Asylstreit: CSU droht weiter – Kanzlerin muss Seehofer bei Alleingang entlassen

Symbolfoto: © Carl-Ernst Stahnke | pixelio.de

Die CSU hält an ihrem Konfrontationskurs mit der CDU fest. CSU-Chef und Bundesinnenminister Horst Seehofer gibt sich bei seinen Forderungen unbeugsam. Im Interview mit der Süddeutschen Zeitung sagte Seehofer: „Wenn der EU-Gipfel keine Lösungen bringt, werden Migranten, die bereits in einem anderen EU-Land registriert sind, zurückgewiesen.“ Horst Seehofer will wieder Grenzkontrollen einführen. Der nordrhein-westfälische Ministerpräsident Laschet schließt Grenzkontrollen zu den Nachbarländern aus. Der schleswig-holsteinische Ministerpräsident Günther sagte, dass die CSU die CDU nach rechts verschieben will. „Eine solche Koordinatenverschiebung kann die CDU nicht akzeptieren“, sagte Günther. Die Linke spricht unterdessen von einem Komplott mit dem Ziel die Bundeskanzlerin zu stürzen.

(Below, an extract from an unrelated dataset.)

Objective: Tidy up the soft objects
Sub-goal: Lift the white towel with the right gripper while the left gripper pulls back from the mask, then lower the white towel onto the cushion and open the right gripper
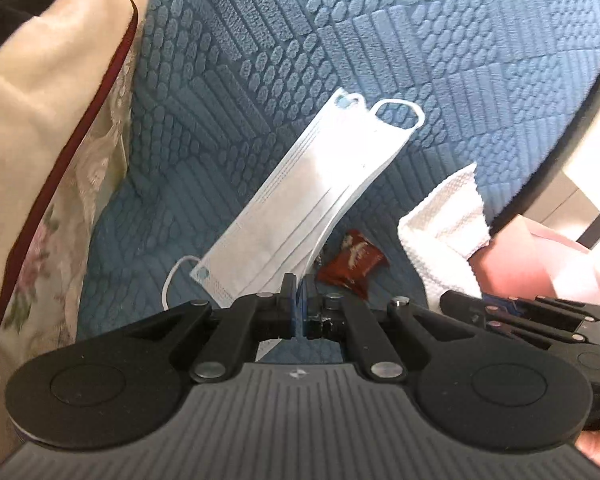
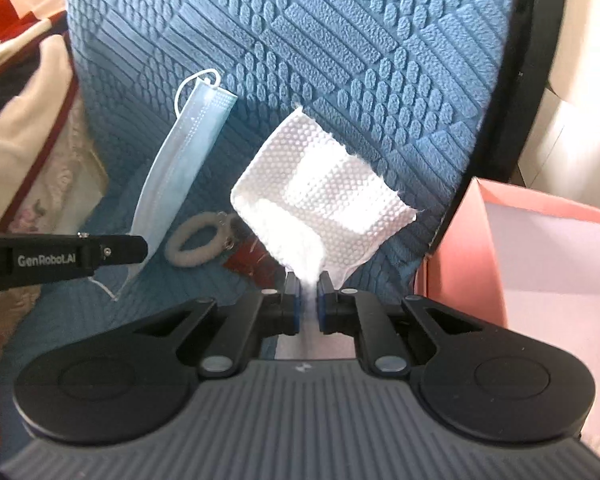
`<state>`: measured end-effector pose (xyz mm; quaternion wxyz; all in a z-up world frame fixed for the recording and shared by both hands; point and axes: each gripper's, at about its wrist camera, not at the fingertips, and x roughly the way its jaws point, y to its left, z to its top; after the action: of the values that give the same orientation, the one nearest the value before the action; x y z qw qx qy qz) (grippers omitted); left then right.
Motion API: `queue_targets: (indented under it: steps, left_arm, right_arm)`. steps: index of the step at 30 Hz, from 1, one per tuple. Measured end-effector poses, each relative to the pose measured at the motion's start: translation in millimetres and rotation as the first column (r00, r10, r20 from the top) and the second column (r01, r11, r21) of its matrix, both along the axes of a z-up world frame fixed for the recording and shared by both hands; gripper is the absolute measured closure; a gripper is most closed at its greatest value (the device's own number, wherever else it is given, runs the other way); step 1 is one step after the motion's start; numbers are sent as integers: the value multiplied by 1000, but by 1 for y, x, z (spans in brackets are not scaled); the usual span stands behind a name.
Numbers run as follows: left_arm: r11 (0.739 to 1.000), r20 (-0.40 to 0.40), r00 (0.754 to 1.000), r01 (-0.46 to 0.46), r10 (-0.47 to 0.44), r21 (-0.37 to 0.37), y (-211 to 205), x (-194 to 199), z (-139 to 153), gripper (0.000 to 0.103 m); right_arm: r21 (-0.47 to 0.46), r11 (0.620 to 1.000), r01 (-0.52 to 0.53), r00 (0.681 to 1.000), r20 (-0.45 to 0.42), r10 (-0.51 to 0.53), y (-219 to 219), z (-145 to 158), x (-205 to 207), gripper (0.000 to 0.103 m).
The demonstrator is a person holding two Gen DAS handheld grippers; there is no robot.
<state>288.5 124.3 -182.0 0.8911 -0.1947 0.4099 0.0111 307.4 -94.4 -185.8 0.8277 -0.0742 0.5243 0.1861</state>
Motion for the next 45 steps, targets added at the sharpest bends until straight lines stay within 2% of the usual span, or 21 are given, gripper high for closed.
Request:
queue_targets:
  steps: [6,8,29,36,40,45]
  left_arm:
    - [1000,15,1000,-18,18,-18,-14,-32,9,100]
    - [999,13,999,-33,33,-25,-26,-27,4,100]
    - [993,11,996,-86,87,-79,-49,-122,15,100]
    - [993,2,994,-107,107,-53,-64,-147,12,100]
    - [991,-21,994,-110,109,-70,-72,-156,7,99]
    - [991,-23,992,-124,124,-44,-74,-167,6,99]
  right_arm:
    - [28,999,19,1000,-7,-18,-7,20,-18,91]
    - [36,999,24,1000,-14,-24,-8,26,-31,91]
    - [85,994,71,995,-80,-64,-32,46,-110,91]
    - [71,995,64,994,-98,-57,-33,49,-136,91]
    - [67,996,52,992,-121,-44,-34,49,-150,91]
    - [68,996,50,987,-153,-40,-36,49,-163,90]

Bundestagspräsident Wolfgang Schäuble sagte in einem Interview mit dem Tagesspiegel, dass Bundeskanzlerin Merkel den CSU-Chef Seehofer im Falle eines Alleingangs entlassen muss.

Der Streitgrund ist die Forderung von der CSU, Migranten, die bereits in anderen Ländern registriert worden sind, bei der Einreise nach Deutschland direkt an der Grenze zurückzuweisen.